### EXERCISE DIRECTIONS
Output only the lines below that start at the line containing "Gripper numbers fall" and end at the line containing "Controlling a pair", with both ends kept.

### EXERCISE DATA

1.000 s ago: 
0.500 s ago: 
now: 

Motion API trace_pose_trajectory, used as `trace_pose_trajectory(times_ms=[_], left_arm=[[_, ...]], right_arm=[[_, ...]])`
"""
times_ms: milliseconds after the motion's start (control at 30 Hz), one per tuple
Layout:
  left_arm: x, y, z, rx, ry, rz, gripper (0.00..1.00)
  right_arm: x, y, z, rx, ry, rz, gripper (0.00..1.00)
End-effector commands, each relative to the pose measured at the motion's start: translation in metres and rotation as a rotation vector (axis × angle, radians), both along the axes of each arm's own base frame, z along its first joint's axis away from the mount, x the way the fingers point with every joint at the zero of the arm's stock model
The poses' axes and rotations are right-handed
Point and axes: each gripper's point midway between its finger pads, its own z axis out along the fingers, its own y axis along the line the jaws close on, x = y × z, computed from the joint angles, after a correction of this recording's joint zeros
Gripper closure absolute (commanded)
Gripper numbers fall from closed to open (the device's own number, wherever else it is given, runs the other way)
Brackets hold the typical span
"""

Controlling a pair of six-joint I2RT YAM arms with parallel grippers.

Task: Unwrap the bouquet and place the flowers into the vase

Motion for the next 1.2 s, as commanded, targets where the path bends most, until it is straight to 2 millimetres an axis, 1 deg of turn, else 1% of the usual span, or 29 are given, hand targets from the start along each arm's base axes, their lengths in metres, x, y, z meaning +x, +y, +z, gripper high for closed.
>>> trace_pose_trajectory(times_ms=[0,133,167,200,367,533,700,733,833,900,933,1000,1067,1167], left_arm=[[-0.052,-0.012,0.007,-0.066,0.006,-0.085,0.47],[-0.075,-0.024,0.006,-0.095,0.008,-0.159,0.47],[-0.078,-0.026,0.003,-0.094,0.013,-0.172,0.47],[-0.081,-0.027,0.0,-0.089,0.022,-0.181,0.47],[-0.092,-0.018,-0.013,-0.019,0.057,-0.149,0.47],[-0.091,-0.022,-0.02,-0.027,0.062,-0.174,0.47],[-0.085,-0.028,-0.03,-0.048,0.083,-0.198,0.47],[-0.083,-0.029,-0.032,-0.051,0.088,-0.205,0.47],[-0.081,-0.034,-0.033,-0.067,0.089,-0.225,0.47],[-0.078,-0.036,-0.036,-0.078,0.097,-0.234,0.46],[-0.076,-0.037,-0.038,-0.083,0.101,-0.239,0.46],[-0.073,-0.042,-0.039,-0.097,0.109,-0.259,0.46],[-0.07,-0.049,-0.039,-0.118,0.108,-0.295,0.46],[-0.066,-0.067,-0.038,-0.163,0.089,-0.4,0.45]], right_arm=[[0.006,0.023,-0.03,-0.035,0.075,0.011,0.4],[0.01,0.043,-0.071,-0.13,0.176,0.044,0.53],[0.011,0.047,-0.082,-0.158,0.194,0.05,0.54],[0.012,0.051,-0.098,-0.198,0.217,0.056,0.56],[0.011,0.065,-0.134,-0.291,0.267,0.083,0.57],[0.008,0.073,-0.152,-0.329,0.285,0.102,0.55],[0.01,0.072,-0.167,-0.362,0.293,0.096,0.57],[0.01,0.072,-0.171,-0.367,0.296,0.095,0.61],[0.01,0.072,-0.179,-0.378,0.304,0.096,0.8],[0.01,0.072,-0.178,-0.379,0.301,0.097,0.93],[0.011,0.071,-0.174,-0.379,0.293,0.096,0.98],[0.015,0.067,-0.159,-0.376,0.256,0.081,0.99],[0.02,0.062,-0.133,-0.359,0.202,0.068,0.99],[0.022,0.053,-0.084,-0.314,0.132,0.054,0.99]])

### EXPECTED OUTPUT
Gripper numbers fall from closed to open (the device's own number, wherever else it is given, runs the other way)
Brackets hold the typical span
"""

Controlling a pair of six-joint I2RT YAM arms with parallel grippers.

This completes the answer to the exercise.